Semi-identical Twins in Pregnancy


Semi-identical Twins in Pregnancy

In a world first, researchers from UNSW Sydney and QUT have used genetic testing to detect semi-identical twins during pregnancy.

Young Queensland twins, a boy and a girl, have been identified as only the second set of semi-identical twins in the world – and the first to be identified by doctors during pregnancy.

The twins, who are identical on their mother's side but share only part of their father's DNA, are the first case of semi-identical, or sesquizygotic, twins identified in Australia. They are the first worldwide to be diagnosed on genetic testing while still in the womb.

Fetal medicine specialist and Deputy Vice-Chancellor (Research) at UNSW, Professor Nicholas Fisk, and QUT clinical geneticist and Diagnostics Genomics course coordinator Dr Michael Gabbett, identified the twins in the paper 'Molecular Support for Heterogonesis Resulting in Sesquizygotic Twinning', published today in The New England Journal of Medicine.

The now four-year-old boy and girl twins share 100% of their mother's genes, but are like siblings on their father's side, sharing a proportion of their father's DNA.

"It is likely the mother's egg was fertilised simultaneously by two of the father's sperm before dividing," said Professor Fisk, who led the fetal medicine team that cared for the mother and twins while based at Royal Brisbane and Women's Hospital in 2014. Professor Fisk, a past President of the International Fetal Medicine and Surgery Society, worked alongside clinical geneticist Dr Gabbett.

"The mother's ultrasound at six weeks showed a single placenta and positioning of amniotic sacs that indicated she was expecting identical twins. However, an ultrasound at 14 weeks showed the twins were male and female, which is not possible for identical twins."

Identical twins result when cells from a single egg fertilised by a single sperm divide into two, so identical twins are the same gender and share identical DNA. Fraternal twins occur when each twin develops from a separate egg and the egg is fertilized by its own sperm.

If one egg is fertilised by two sperm it results in three sets of chromosomes, one from the mother and two from the father, said Dr Gabbett. Three sets of chromosomes are typically incompatible with life and embryos do not usually survive.

"In the case of the Queensland sesquizygotic twins, the fertilised egg appears to have equally divided up the three sets of chromosomes into groups of cells which then split into two, creating the twins," said Dr Gabbett.

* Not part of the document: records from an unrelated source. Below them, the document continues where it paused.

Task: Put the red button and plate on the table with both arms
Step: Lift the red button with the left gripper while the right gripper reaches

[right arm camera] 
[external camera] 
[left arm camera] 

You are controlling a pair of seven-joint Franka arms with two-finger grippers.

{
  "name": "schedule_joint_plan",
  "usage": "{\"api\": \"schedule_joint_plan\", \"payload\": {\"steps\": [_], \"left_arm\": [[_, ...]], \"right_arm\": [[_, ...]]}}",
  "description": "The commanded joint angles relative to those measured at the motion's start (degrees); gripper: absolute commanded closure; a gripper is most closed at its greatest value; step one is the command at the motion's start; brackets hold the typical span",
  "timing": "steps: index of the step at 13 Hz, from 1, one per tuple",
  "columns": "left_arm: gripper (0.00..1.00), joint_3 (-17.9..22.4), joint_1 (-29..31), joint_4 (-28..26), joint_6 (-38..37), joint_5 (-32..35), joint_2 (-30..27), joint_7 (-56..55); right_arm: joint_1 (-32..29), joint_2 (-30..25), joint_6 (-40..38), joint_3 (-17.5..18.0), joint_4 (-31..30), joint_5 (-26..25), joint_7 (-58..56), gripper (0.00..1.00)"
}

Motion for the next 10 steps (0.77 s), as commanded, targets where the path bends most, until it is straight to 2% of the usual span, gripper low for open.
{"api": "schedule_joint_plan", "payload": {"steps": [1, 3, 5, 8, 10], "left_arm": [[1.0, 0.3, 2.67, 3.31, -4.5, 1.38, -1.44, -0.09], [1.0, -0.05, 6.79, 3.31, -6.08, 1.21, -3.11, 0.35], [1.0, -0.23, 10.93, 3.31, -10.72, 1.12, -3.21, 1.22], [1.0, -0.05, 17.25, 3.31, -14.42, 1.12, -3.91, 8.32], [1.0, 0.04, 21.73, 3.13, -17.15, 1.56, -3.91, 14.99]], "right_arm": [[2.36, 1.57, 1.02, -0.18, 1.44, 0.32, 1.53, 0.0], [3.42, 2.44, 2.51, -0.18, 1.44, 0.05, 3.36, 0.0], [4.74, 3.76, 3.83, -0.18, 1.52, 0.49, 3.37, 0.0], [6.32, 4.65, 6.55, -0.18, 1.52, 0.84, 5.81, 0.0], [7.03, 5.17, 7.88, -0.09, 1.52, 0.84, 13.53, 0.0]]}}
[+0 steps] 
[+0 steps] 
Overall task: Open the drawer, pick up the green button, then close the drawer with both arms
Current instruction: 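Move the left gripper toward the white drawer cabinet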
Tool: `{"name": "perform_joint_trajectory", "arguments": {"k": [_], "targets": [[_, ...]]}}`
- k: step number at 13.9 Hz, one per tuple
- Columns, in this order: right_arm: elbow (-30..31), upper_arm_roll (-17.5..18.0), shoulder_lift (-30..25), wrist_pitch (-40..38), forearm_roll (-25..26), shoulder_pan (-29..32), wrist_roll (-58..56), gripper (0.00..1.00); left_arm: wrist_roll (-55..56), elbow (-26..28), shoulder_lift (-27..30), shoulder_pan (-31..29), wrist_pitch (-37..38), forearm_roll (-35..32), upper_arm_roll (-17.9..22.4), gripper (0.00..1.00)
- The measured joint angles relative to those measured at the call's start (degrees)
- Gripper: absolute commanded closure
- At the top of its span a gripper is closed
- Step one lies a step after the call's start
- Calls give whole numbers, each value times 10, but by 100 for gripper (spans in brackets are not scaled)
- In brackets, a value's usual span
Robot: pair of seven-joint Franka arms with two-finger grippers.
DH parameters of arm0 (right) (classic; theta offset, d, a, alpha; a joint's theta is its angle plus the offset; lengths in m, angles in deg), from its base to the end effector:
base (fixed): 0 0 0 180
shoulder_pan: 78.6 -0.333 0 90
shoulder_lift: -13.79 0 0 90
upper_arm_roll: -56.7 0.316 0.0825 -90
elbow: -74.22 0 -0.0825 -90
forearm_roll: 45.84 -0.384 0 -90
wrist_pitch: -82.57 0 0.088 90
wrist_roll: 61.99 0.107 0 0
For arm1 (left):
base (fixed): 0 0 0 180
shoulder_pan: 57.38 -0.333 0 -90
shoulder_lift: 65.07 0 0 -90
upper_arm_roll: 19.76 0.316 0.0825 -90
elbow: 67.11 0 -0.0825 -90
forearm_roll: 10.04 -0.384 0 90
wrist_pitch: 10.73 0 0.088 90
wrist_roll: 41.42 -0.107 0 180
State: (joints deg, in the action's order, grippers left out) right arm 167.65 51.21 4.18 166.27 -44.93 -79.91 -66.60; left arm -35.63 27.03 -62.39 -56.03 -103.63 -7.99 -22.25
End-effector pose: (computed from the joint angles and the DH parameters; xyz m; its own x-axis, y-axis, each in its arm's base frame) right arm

"Some of the cells contain the chromosomes from the first sperm while the remaining cells contain chromosomes from the second sperm, resulting in the twins sharing only a proportion rather than 100% of the same paternal DNA."

Sesquizygotic twins were first reported in the US in 2007. The twins only came to doctors' attention in infancy after one was identified with ambiguous genitalia. On investigation of mixed chromosomes, doctors found the boy and girl were identical on their mother's side but shared around half of their paternal DNA.

Professor Fisk said an analysis of worldwide twin databases pointed to just how rare sesquizygotic twins are.

"We at first questioned whether there were perhaps other cases which had been wrongly classified or not reported, so examined genetic data from 968 fraternal twins and their parents," he said.

"However, we found no other sesquizygotic twins in these data, nor any case of semi-identical twins in large global twin studies."

At age four, the twins are healthy and have achieved all their development milestones.

"We know this is an exceptional case of intermediate twins, also known as a third type of twinning," said Professor Fisk. "While doctors may keep in mind that these types of twins are extremely uncommon, its rarity means there is no case for routine genetic testing."